Prospective, multicenter, randomized, placebo-controlled, double-blind clinical trial to evaluate safety and efficacy of candesartan in the prevention of the development of Dilated Cardiomyopathy (DCM) in genetic carriers of a DCM-causing variant without disease expression (asymptomatic)

The understanding of ARVC pathophysiology remains incomplete. Several clues indicate that disease progression is mediated through inflammation. The present study aim to document the feasibility of detecting the potential presence of intracardiac local inflammatory components in patients with ARVC.

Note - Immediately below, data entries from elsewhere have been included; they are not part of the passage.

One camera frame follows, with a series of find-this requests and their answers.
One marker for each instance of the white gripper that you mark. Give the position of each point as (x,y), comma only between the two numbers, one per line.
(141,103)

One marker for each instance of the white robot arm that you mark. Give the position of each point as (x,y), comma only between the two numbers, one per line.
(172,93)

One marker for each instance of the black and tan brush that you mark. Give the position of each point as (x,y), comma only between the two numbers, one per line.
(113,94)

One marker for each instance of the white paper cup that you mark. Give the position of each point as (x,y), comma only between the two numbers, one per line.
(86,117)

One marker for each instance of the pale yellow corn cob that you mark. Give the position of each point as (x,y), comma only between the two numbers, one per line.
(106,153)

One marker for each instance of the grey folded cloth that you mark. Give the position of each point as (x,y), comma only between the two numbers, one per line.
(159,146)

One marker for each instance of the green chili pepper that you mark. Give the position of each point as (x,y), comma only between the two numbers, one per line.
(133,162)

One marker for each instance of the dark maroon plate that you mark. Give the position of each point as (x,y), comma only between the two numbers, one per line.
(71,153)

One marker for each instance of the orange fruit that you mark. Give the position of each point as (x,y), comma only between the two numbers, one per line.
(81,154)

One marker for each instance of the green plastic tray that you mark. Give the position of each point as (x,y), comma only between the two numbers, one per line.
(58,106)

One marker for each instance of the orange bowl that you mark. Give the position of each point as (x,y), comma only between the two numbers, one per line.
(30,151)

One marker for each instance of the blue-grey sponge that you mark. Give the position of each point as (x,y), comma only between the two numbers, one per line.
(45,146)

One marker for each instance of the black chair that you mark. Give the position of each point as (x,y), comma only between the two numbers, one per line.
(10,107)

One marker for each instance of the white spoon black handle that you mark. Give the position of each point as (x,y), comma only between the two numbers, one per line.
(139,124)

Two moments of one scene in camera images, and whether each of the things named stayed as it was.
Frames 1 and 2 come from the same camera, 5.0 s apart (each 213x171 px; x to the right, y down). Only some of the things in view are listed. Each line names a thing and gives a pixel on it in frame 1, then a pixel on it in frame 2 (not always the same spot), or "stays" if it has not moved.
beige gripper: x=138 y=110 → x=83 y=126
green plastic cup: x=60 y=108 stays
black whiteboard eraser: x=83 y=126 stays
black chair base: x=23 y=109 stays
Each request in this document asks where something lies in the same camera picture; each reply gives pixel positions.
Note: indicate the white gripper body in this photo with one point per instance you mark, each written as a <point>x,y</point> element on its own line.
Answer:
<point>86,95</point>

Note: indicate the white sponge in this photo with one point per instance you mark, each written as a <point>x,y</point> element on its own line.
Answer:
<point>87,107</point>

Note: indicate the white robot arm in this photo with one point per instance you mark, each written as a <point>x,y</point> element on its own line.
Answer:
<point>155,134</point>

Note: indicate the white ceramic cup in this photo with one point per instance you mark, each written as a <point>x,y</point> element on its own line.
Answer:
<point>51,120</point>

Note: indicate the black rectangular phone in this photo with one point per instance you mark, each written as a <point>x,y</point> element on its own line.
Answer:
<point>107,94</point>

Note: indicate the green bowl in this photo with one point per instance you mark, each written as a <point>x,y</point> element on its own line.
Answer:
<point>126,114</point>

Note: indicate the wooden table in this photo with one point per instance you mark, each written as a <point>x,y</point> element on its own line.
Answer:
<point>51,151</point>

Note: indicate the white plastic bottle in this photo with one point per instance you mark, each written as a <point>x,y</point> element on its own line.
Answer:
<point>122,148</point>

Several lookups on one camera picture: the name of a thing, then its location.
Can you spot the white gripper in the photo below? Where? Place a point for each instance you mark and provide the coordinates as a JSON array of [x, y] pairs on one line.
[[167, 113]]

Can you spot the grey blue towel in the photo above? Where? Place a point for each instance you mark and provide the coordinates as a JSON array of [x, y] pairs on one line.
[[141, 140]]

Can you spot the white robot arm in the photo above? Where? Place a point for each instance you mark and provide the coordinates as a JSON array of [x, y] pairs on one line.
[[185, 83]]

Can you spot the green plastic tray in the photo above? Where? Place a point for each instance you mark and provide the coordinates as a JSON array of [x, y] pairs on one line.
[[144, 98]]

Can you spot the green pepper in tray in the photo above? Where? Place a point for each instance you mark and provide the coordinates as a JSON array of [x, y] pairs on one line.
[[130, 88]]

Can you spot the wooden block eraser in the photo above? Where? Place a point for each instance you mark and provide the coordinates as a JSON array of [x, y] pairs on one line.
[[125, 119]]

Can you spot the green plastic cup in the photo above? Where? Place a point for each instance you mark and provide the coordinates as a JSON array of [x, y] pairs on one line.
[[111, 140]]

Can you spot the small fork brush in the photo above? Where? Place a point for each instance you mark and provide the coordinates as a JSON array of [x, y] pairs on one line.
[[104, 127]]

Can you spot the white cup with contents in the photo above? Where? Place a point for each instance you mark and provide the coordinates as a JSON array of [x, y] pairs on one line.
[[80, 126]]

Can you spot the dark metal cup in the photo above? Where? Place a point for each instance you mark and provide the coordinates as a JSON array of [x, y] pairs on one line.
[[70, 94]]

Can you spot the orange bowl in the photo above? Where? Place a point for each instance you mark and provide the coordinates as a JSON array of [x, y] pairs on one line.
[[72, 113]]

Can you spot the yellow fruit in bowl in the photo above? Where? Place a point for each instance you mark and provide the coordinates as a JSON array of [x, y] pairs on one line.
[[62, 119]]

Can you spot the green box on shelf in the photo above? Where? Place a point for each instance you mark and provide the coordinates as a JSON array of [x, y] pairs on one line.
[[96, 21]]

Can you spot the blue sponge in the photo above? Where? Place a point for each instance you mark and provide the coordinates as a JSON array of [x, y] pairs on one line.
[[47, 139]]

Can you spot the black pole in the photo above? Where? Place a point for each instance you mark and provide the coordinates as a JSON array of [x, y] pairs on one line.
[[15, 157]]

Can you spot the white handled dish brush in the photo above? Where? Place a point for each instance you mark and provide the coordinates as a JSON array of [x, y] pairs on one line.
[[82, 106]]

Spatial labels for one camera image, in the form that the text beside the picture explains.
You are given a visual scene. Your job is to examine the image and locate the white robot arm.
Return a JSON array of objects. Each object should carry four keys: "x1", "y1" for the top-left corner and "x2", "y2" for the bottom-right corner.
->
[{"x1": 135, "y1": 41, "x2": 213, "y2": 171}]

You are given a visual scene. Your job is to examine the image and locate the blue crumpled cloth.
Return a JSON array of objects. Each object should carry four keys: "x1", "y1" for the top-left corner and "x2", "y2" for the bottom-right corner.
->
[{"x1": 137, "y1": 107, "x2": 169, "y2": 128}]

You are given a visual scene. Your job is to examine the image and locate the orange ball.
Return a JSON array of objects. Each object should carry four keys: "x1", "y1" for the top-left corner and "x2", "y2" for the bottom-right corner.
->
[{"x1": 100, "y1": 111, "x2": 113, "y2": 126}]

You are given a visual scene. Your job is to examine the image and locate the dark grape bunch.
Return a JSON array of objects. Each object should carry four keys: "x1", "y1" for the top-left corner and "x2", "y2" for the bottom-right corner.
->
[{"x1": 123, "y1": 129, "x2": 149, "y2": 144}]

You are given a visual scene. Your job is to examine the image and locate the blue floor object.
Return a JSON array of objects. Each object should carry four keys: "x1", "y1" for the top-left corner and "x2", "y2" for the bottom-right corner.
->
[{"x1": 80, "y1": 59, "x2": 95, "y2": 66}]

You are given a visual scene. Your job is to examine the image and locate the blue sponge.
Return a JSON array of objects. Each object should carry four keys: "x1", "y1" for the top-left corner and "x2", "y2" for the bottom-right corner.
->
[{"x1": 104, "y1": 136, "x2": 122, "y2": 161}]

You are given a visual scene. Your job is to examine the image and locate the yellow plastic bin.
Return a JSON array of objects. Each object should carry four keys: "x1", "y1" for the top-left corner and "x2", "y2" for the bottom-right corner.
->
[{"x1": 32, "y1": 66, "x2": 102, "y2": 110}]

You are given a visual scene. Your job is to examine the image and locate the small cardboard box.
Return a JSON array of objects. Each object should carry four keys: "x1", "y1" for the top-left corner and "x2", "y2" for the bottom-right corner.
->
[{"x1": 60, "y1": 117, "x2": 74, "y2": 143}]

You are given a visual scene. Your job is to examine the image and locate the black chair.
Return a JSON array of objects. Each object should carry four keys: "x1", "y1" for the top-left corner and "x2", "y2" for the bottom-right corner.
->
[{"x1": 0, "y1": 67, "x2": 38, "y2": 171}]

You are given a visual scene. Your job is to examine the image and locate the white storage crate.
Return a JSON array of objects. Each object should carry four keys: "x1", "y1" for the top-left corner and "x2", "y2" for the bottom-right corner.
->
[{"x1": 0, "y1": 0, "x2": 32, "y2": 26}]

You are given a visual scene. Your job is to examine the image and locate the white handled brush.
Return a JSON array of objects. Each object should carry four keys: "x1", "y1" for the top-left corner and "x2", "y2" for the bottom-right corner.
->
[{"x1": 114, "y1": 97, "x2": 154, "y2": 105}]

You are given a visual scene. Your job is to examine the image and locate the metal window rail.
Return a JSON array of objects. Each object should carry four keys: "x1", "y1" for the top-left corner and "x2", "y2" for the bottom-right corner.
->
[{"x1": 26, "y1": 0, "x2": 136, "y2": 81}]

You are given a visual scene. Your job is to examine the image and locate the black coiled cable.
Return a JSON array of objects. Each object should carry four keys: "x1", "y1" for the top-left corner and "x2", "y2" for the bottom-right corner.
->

The electronic health record contains vast amounts of cardiovascular data, including potential clues that an individual may have unrecognized cardiac conditions. One important example is the finding of thickened heart muscle -- known as left ventricular hypertrophy (LVH) -- on echocardiograms (heart ultrasounds). If the underlying cause of LVH is untreated, individuals are at an increased risk of developing more severe pathology. As the most common cause of LVH, hypertension and its downstream consequences account for more cardiovascular deaths than any other modifiable risk factor. Critically, many individuals have signs of cardiac damage from hypertension before it is diagnosed or treated. Despite this evidence, there are often gaps in healthcare delivery that contribute to substandard recognition and treatment. Thus, there is an urgent need to validate alternative cost-effective screening and intervention strategies. Echocardiograms are ordered by many specialties and for numerous indications. Even when LVH is reported, the finding may be underappreciated and not prompt further evaluation. Whether data from prior echocardiograms can be harnessed to improve patient care through a centralized intervention is unknown. Accordingly, the goal of this randomized pragmatic clinical trial is to study the impact of a centralized clinical support pathway on the diagnosis and treatment of hypertension and the recognition of LVH-associated diseases in individuals with evidence of thickened heart muscle on previously performed echocardiograms.

Investigators will evaluate the safety and feasibility of a biomarker-guided cardioprotection strategy using NTproBNP, as compared to usual care, in breast cancer and lymphoma patients treated with anthracyclines.

The purpose of this study is to collect long-term safety and tolerability data for aficamten (CK-3773274)

Until now, patients receiving doxorubicin chemotherapy should use only the cumulative dose related to known cardiotoxicity, or if cardiotoxicity occurs below the known cumulative dose, use of doxorubicin as chemotherapy should be stopped. In this study, in patients with normal heart function receiving doxorubicin chemotherapy, extracorporeal shock wave therapy was performed 3 times a week during chemotherapy, and 1 cycle of extracorporeal shock wave therapy was performed (every 6 weeks) every 2 cycles of chemotherapy. Echocardiography should be performed at baseline and every 4 cycles of chemotherapy, and follow-up 3 months after chemotherapy is completed to compare the incidence of cardiomyopathy caused by chemotherapy between the two groups.